[PATCH] D59887: [Syntax] Introduce TokenBuffer, start clangToolingSyntax library
Ilya Biryukov via Phabricator via cfe-commits
cfe-commits at lists.llvm.org
Tue Apr 2 01:45:56 PDT 2019
ilya-biryukov added a comment.
Will address the rest of the comments later, answering a few questions that popped up first.
================
Comment at: clang/include/clang/Tooling/Syntax/TokenBuffer.h:72
+ /// macro or a name, arguments and parentheses of a function-like macro.
+ llvm::ArrayRef<syntax::Token> macroTokens(const TokenBuffer &B) const;
+ /// The range covering macroTokens().
----------------
sammccall wrote:
> ilya-biryukov wrote:
> > gribozavr wrote:
> > > `invocationTokens` or `macroInvocationTokens`
> > The plan is to eventually include the macro directives tokens, hence the name.
> > `invocationTokens` are somewhat inaccurate in that case, can't come up with a better name.
> I think your reply applies to TokenBuffer::macroTokens(), not MacroInvocation::macroTokens().
>
> +1 to invocationTokens here.
Yeah, sorry, I have mixed up these two functions with the same name. Will change to `invocationTokens`.
================
Comment at: clang/include/clang/Tooling/Syntax/TokenBuffer.h:1
+//===- TokenBuffer.h - store tokens of preprocessed files -----*- C++ -*-=====//
+//
----------------
sammccall wrote:
> are you sure TokenBuffer is the central concept in this file, rather than just the thing with the most code? Token.h might end up being a better name for users.
I don't mind changing this to `Token.h`, although I'd personally expect that a file with this name only contains a definition for the token class.
`Tokens.h` would be a better fit from my POV. WDYT?
================
Comment at: clang/include/clang/Tooling/Syntax/TokenBuffer.h:92
+
+/// A list of tokens obtained by lexing and preprocessing a text buffer and a
+/// set of helpers to allow mapping the tokens after preprocessing to the
----------------
sammccall wrote:
> Warning, braindump follows - let's discuss further.
> We talked a bunch offline about the logical and concrete data model here.
>
> As things stand:
> - #includes are not expanded, but will refer to a file ID with its own buffer: `map<FileID, TokenBuffer>` is the whole structure
> - no information is captured about other PP interactions (PP directives that generate no tokens, skipped sections
> - the spelled sequence of tokens is not directly available (but expanded + macro invocations may be enough to reconstruct it)
>
> If we keep this model, I think we should spell both of these out in the comment.

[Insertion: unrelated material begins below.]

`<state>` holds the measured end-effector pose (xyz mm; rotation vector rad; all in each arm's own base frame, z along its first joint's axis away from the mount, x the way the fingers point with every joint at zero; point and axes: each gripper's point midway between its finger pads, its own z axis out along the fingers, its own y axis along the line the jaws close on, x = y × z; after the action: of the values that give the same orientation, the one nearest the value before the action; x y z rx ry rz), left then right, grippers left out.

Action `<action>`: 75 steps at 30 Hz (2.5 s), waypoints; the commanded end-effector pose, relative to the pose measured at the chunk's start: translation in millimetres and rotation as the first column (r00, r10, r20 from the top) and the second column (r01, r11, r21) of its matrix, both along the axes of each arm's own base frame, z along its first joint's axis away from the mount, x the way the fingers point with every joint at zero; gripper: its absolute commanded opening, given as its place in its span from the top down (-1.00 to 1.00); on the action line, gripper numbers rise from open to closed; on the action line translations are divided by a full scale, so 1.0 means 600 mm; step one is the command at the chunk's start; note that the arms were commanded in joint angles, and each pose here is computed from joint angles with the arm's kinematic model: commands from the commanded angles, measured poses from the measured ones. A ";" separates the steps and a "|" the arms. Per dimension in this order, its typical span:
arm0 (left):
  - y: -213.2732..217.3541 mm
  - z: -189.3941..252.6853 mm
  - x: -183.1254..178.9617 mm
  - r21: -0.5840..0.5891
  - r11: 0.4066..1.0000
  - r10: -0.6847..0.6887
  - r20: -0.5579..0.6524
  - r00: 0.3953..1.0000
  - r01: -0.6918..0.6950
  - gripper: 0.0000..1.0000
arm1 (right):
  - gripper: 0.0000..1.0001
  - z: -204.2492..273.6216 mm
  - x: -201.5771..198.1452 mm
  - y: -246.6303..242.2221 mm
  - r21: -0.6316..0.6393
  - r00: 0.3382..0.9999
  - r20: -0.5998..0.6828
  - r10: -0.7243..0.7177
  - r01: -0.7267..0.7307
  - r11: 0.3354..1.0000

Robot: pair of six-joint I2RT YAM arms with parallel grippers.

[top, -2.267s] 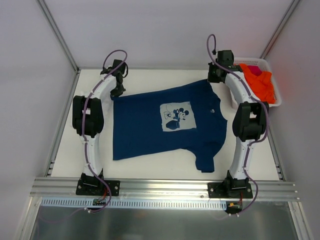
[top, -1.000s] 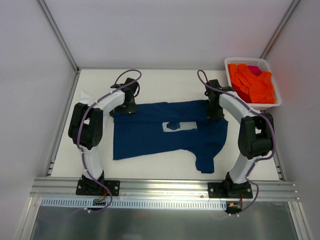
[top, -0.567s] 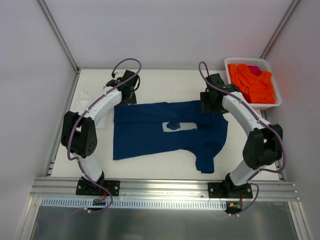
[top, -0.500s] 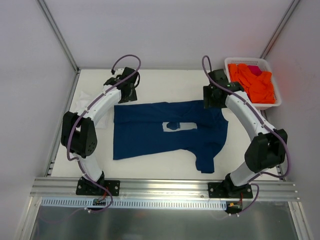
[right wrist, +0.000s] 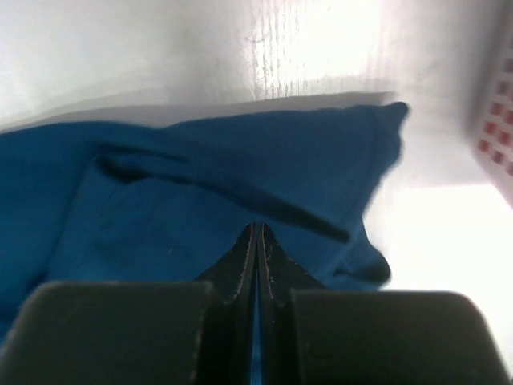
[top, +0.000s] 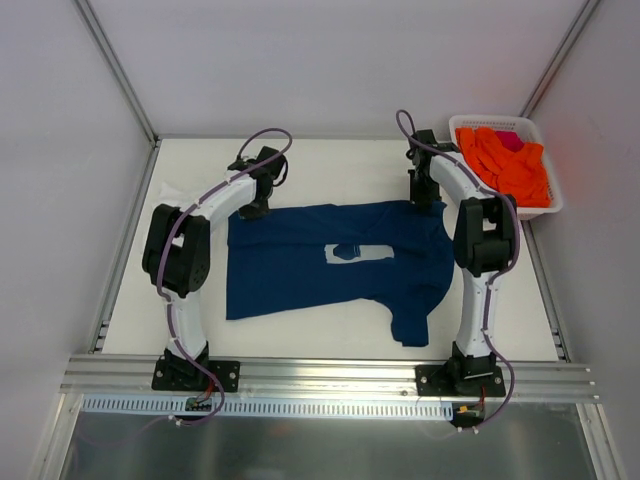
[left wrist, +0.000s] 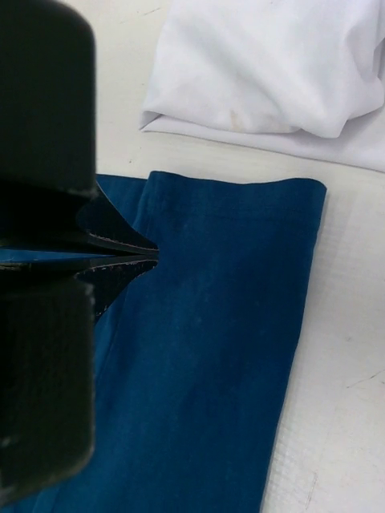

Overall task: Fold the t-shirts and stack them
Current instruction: Fold the flattened tshirt in 1/3 of the way

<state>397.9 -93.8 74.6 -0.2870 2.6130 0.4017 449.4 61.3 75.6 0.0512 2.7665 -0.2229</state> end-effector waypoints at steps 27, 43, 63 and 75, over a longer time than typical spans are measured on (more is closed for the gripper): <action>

> But there's another fairly natural model we could consider:
>
> - we have a single TokenBuffer with a flat list of all expanded tokens in the TU, rather than for the file
> - one FileID corresponds to a contiguous range of *transitive* symbols, these ranges nest
> - the TokenBuffer also stores the original tokens as `map<FileID, vector<Token>>`
> - spelled -> expanded token mapping: spelled tokens for a file are partitioned into ranges (types: literal, include, macro invocation, other pp directive, pp skipped region). each range maps onto a range of expanded tokens (empty for e.g. pp directive or skipped region)
> - expanded -> spelled token is similar. (It's almost the inverse of the of the other mapping, we drop the "include" mapping ranges)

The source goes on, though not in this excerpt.